Одинаково полные, одинаково неподвижные, покрытые одинаковыми кружевными черными накидками, Ира с матерью напоминали нанятых для стояния в головах покойного и не очень уверенных, что им заплатят, как обещали. Кроме них да Курослепа, Нерецкой не находил знакомых лиц, не было у них с Иваном общих знакомых. «По-видимому, меня разглядывают как раз те его друзья, которые впервые видят нас вдвоем».

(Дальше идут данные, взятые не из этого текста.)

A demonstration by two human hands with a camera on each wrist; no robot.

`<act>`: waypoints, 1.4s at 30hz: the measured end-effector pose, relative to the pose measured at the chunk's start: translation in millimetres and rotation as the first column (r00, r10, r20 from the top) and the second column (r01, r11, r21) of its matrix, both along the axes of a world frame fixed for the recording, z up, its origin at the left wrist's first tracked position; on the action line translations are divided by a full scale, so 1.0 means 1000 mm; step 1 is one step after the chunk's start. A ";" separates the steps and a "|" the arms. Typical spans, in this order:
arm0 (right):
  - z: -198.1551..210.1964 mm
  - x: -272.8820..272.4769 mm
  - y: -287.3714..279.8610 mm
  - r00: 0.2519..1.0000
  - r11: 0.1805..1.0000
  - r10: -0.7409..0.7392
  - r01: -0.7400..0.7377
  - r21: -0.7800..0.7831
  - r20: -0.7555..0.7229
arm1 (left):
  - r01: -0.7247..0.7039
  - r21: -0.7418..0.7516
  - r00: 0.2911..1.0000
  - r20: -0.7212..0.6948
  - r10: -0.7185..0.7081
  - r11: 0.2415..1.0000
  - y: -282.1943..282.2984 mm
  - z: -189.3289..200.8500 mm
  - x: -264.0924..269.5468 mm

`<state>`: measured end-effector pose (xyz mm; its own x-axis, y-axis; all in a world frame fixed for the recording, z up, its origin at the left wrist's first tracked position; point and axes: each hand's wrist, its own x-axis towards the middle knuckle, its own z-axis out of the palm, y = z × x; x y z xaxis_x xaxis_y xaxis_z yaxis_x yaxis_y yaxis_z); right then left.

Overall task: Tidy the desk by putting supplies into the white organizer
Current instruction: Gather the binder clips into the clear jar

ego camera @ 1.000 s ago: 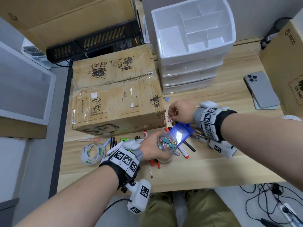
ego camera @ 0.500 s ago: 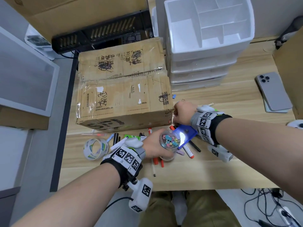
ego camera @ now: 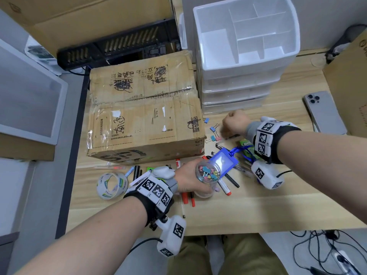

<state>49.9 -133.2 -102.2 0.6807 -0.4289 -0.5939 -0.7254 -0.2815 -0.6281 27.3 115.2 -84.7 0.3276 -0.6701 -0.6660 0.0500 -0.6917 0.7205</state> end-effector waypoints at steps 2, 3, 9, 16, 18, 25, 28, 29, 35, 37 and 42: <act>0.002 -0.004 0.004 0.965 0.956 0.255 -0.261 -0.135 -0.057 | 0.009 0.004 1.000 -0.010 -0.009 1.000 -0.002 -0.001 -0.001; 0.000 -0.006 0.007 0.923 0.898 0.372 -0.385 -0.214 -0.099 | 0.009 0.010 1.000 -0.003 -0.009 1.000 -0.002 -0.002 -0.001; -0.008 -0.008 0.023 0.860 0.789 0.471 -0.510 -0.343 -0.194 | 0.000 -0.033 0.999 0.045 0.001 0.999 -0.008 0.005 0.003; -0.010 -0.008 0.029 0.856 0.763 0.457 -0.518 -0.387 -0.242 | -0.015 -0.004 1.000 0.013 0.015 1.000 -0.009 0.003 0.004; -0.006 -0.009 0.029 0.863 0.780 0.435 -0.503 -0.371 -0.255 | -0.009 0.003 1.000 0.010 0.009 1.000 -0.009 0.002 0.005; 0.003 -0.005 0.024 0.894 0.870 0.403 -0.441 -0.222 -0.195 | 0.004 -0.004 0.999 0.043 -0.004 1.000 -0.014 0.003 0.006; 0.001 -0.005 0.021 0.892 0.869 0.421 -0.449 -0.209 -0.166 | 0.009 -0.005 0.998 0.056 -0.009 1.000 -0.015 0.002 0.007; 0.000 -0.005 0.022 0.890 0.864 0.431 -0.454 -0.219 -0.145 | 0.012 -0.009 0.998 0.060 -0.012 1.000 -0.015 0.001 0.008; -0.011 -0.003 0.029 0.808 0.765 0.588 -0.573 -0.294 -0.042 | -0.006 -0.018 0.997 0.076 0.007 1.000 -0.015 -0.003 0.008; -0.010 -0.003 0.031 0.796 0.752 0.603 -0.589 -0.296 -0.050 | -0.012 -0.016 0.997 0.069 0.014 1.000 -0.014 -0.005 0.007; -0.004 -0.008 0.031 0.715 0.654 0.657 -0.698 -0.291 -0.238 | -0.063 -0.017 0.997 0.036 0.063 0.998 -0.009 -0.008 0.008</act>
<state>41.6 -102.5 -105.7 0.8073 -0.0557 -0.5876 -0.2999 -0.8961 -0.3272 35.3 106.5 -92.4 0.3932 -0.6578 -0.6424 0.0668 -0.6764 0.7335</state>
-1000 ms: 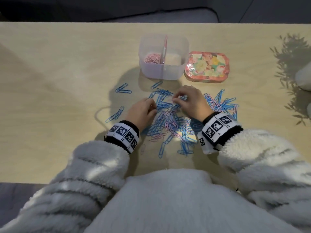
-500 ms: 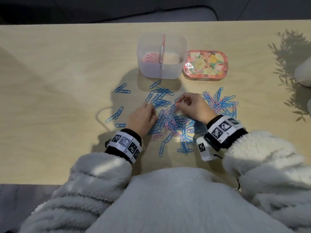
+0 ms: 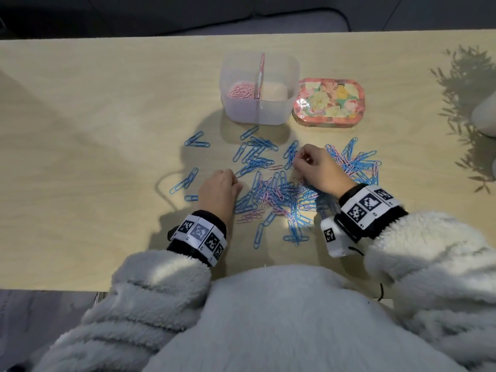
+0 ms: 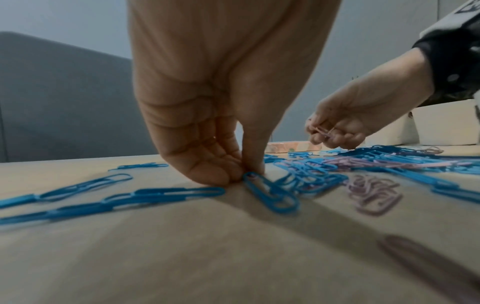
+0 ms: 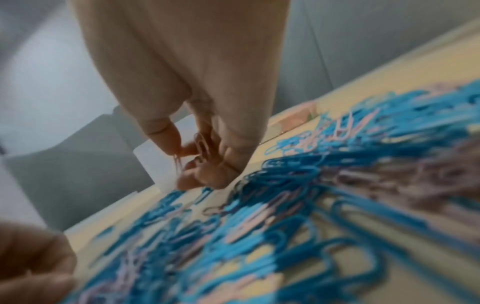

На минуту привлекла знакомая фигура Ларисы Константиновны в том же плаще и в той же мизансцене — рядом с Курослепом. Она уединилась с ним, насколько это было возможно, за выступом дверного проема, ведущего куда-то в глубину здания. Ноги на ширине плеч, носки вразлет — примета натуры беспокойной и беспардонной. Смиряя возбуждение — место обязывает, — она энергично говорит что-то. Курослеп непроницаемо слушает. Иногда роняет слово-другое все с тем же каменно-стылым выражением. Разговор на этот раз заканчивается мирно. Лариса Константиновна отпускает дробную очередь согласных кивков, вскидывает голову и прикрывает глаза, что должно означать: пусть это вас не волнует, положитесь на меня! Поглядев на часы, Курослеп стремительно отходит, недослушав чего-то несущественного. Лариса Константиновна на минуту замерла с постной миной, затем, утвердительно покачав головой — словно ей сказали о бренности жизни, — вздохнула и характерной походкой клещеногих заторопилась к выходу, зацепив каблуком сапога край ковровой дорожки и что-то высказав по этому случаю.